The data sample contains financial reports of 31,049 German companies from 2000 to 2006, thereof 1,112 companies had a default or failure to pay their credit obligations. The underlying financial reports are prepared in accordance with the German Accounting Standards (HGB) or the International Financial Reporting Standards (IFRS).

To ensure highest data quality, all financial ratios were calculated on the basis of verified balance sheets and income statements. The financial data were verified by comparing the published superordinated items of the balance sheet and income statement to checksums that were derived by aggregating the corresponding subordinated items. If these checksums exceeded the value of the published superordinated item by more than EUR 100, the corresponding financial data record was excluded from the study.

A particular financial data record of a company was labeled as default, if a credit event occurred within 2 years from the corresponding reporting date. The credit event was defined in accordance with the Basel Committee on Banking Supervision (2006). Thus, an obligor is denoted as default, if the payment of credit obligations is unlikely or past due more than 90 days. The default denotation, subject to the default horizon and default definition, is crucial for a comparison of performance studies on default classification and PD estimation.

The data was prepared as follows. In a first step the total data sample, including financial data and associated default information, was randomly partitioned into a training sample and a hold-out test sample. To avoid a biased training of the classifier, which might be due to external and non-financial variables such as industry, company size, report date, or legal form, we carefully prepared the training data. Each default data record was matched to a similar non-default data record (one-to-one-matching) regarding legal form, industry sector, date of the financial report, and company size.Footnote 2 Thus, the explanatory default information inherent in the training data is balanced.

The classifier was estimated on this matched training sample and tested on the non-matched test sample to evaluate its generalization ability. The data samples often contained several financial reports of the same company referring to different report dates. To avoid a bias due to different length or irregularity of time series, the training and test samples were composed as company-unique data samples.Footnote 3

In a second step, the total data sample was modified into a company-unique sample, that only contains the most recent financial data record of each default and non-default company. This representative sample of the global company portfolio, denoted as calibration sample, was used to estimate calibrated PD. The number of companies and financial reports available for the analysis are displayed in Table 1.

Classification and prediction of PD may be affected by a high variance of the data and a varying partitioning into training and test sample.
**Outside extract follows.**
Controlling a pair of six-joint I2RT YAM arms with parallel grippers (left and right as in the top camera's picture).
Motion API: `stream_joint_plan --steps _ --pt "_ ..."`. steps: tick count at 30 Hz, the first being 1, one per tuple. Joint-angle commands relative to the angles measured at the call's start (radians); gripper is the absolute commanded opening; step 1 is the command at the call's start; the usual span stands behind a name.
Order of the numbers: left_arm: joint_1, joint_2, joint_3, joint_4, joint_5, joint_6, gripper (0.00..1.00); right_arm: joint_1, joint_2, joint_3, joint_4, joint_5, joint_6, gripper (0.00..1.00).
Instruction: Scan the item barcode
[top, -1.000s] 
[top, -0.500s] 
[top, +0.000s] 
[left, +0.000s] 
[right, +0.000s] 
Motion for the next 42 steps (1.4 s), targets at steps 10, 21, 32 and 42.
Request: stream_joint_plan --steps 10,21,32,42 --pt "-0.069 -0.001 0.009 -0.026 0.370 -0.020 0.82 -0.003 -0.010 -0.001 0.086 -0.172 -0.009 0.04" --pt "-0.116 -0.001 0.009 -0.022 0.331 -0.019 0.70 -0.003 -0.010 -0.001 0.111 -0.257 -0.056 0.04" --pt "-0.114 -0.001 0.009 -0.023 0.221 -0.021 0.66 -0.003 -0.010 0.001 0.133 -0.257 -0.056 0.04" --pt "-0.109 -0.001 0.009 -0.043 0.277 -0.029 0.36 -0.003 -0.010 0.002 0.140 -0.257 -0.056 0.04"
To analyze the impact of variance and partitioning on classification and PD prediction, both was evaluated for alternative outlier adjustments and different training/test partitions (Table 2).

Table 1 Composition of total data samples over time horizon
Table 2 Composition of data samples

The outlier adjustment was implemented as a simple percentile-based elimination of outlier data. A data record (y k x k ) was considered as outlier and excluded from the corresponding data sample, if

$$ {\bf x}^{ND}_{k}<P^{ND}_{\epsilon}\left({\bf x}^{ND}\right) \vee {\bf x}^{ND}_{k}>P^{ND}_{1-\epsilon}\left({\bf x}^{ND}\right) $$
(20)

and

$$ {\bf x}^{D}_{k}<P^{D}_{\epsilon}\left({\bf x}^{D}\right) \vee {\bf x}^{D}_{k}>P^{D}_{1-\epsilon}\left({\bf x}^{D}\right), $$
(21)

where \({\bf x}_k^{D}\,\left({\bf x}_k^{ND}\right)\) is the input data of the particular default (non-default) data record and \(P_{\epsilon}^{D}\,\left(P_{\epsilon}^{ND}\right)\) is the ε% percentile of the default (non-default) data. The higher the adjustment level ε, the more restrictive is the outlier adjustment and the lower is the variance of default and non-default data.

To analyze the impact of outliers on the classification of unseen test data, the training data was adjusted for outliers at different levels. The PD estimation may be affected by a biased classifier estimation and a biased calibration of the PD prediction. Therefore, the accuracy of the PD prediction was evaluated separately for adjusted training data and adjusted calibration data.

Both the SVM classifier and the LRM include the same financial ratios as default indicators to ensure a methodical performance evaluation. The considered default indicators were selected based on their univariate discrimination power measured by the area under the receiver operating characteristic curve.

As a large number of default explaining indicators allows only little performance gains due to mutual correlation and leads to the problem of the so-called curse of dimensionality, the number of applied variables has to be reduced (Theodoridis and Koutroumbas 2006). Therefore, the indicators were ranked according to their univariate discrimination power and the low performing ones were gradually eliminated until the Pearson correlation coefficient of the remaining financial ratios did not exceed 0.45. It should be noted that the Pearson correlation coefficient does not indicate complex non-linear relationships. These dependencies were not further considered because an approach that considers the wide universe of possible non-linear relationships might lead to the finding of spurious relations among the explaining variables. Hence, our approach might not capture all dependencies between the explaining variables but the critical effects of dependencies on model specification are accounted for.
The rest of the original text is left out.